### Task directions
Your copy of the listing must be exact and must hold no images.
________
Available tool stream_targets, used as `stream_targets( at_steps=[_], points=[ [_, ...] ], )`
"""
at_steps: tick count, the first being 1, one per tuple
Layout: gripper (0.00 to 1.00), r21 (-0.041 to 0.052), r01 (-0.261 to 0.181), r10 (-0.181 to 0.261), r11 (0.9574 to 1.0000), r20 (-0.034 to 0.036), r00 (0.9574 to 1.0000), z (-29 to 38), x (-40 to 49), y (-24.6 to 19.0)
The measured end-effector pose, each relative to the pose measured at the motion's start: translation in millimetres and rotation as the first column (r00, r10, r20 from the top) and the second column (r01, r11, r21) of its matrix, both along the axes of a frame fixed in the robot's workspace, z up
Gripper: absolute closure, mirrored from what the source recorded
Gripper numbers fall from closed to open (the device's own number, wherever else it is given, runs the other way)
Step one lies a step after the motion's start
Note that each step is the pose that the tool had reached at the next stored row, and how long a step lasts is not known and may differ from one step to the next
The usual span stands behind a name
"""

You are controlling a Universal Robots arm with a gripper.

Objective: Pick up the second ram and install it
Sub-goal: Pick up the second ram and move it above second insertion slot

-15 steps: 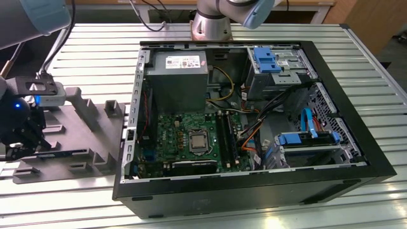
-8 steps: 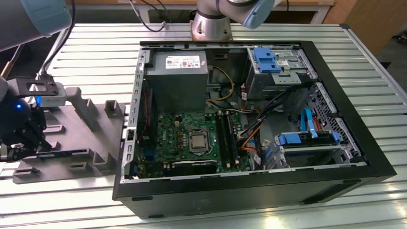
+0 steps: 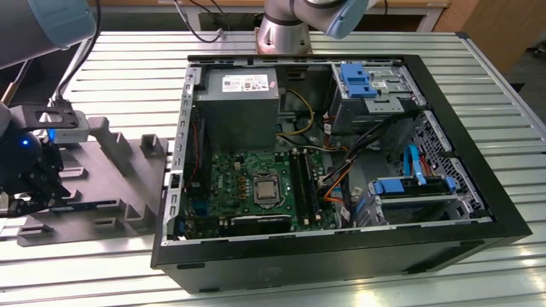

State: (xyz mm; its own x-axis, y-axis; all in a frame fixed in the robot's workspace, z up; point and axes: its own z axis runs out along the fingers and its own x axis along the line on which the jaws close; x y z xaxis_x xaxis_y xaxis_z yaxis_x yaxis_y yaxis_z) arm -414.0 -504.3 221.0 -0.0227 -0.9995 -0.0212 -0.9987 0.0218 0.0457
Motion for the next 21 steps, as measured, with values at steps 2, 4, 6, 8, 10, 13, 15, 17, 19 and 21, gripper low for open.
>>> stream_targets(
  at_steps=[2, 4, 6, 8, 10, 13, 15, 17, 19, 21],
  points=[
    [0.76, 0.0001, 0.000, 0.000, 1.0000, 0.0001, 1.0000, 0.0, 0.0, 0.0],
    [0.76, 0.0000, -0.007, 0.007, 1.0000, 0.0000, 1.0000, -0.2, 0.0, 0.0],
    [0.76, 0.0000, -0.033, 0.033, 0.9994, 0.0000, 0.9994, -0.4, 0.0, 0.0],
    [0.76, 0.0000, -0.036, 0.036, 0.9993, 0.0000, 0.9993, -0.4, 0.0, 0.0],
    [0.76, 0.0000, -0.036, 0.036, 0.9993, 0.0000, 0.9993, -0.4, 0.0, 0.0],
    [0.75, 0.0001, -0.036, 0.036, 0.9993, 0.0000, 0.9993, -0.4, 0.0, 0.0],
    [0.69, 0.0001, -0.037, 0.037, 0.9993, 0.0000, 0.9993, -0.4, 0.0, 0.0],
    [0.69, 0.0002, -0.038, 0.038, 0.9993, 0.0002, 0.9993, -1.6, -0.3, 0.0],
    [0.69, 0.0001, -0.043, 0.043, 0.9991, 0.0000, 0.9991, -3.6, -1.3, 0.0],
    [0.69, 0.0001, -0.048, 0.048, 0.9989, 0.0001, 0.9989, -5.6, -2.2, 0.0]
  ],
)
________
### Answer box
Available tool stream_targets, used as `stream_targets( at_steps=[_], points=[ [_, ...] ], )`
"""
at_steps: tick count, the first being 1, one per tuple
Layout: gripper (0.00 to 1.00), r21 (-0.041 to 0.052), r01 (-0.261 to 0.181), r10 (-0.181 to 0.261), r11 (0.9574 to 1.0000), r20 (-0.034 to 0.036), r00 (0.9574 to 1.0000), z (-29 to 38), x (-40 to 49), y (-24.6 to 19.0)
The measured end-effector pose, each relative to the pose measured at the motion's start: translation in millimetres and rotation as the first column (r00, r10, r20 from the top) and the second column (r01, r11, r21) of its matrix, both along the axes of a frame fixed in the robot's workspace, z up
Gripper: absolute closure, mirrored from what the source recorded
Gripper numbers fall from closed to open (the device's own number, wherever else it is given, runs the other way)
Step one lies a step after the motion's start
Note that each step is the pose that the tool had reached at the next stored row, and how long a step lasts is not known and may differ from one step to the next
The usual span stands behind a name
"""

You are controlling a Universal Robots arm with a gripper.

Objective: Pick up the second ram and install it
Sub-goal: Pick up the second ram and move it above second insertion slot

-15 steps: 
-8 steps: 
+0 steps: 

State: (xyz mm; its own x-axis, y-axis; all in a frame fixed in the robot's workspace, z up; point and axes: its own z axis runs out along the fingers and its own x axis along the line on which the jaws close; x y z xaxis_x xaxis_y xaxis_z yaxis_x yaxis_y yaxis_z) arm -414.0 -504.3 221.0 -0.0227 -0.9995 -0.0212 -0.9987 0.0218 0.0457
Motion for the next 21 steps, as measured, with values at steps 2, 4, 6, 8, 10, 13, 15, 17, 19 and 21, gripper low for open.
>>> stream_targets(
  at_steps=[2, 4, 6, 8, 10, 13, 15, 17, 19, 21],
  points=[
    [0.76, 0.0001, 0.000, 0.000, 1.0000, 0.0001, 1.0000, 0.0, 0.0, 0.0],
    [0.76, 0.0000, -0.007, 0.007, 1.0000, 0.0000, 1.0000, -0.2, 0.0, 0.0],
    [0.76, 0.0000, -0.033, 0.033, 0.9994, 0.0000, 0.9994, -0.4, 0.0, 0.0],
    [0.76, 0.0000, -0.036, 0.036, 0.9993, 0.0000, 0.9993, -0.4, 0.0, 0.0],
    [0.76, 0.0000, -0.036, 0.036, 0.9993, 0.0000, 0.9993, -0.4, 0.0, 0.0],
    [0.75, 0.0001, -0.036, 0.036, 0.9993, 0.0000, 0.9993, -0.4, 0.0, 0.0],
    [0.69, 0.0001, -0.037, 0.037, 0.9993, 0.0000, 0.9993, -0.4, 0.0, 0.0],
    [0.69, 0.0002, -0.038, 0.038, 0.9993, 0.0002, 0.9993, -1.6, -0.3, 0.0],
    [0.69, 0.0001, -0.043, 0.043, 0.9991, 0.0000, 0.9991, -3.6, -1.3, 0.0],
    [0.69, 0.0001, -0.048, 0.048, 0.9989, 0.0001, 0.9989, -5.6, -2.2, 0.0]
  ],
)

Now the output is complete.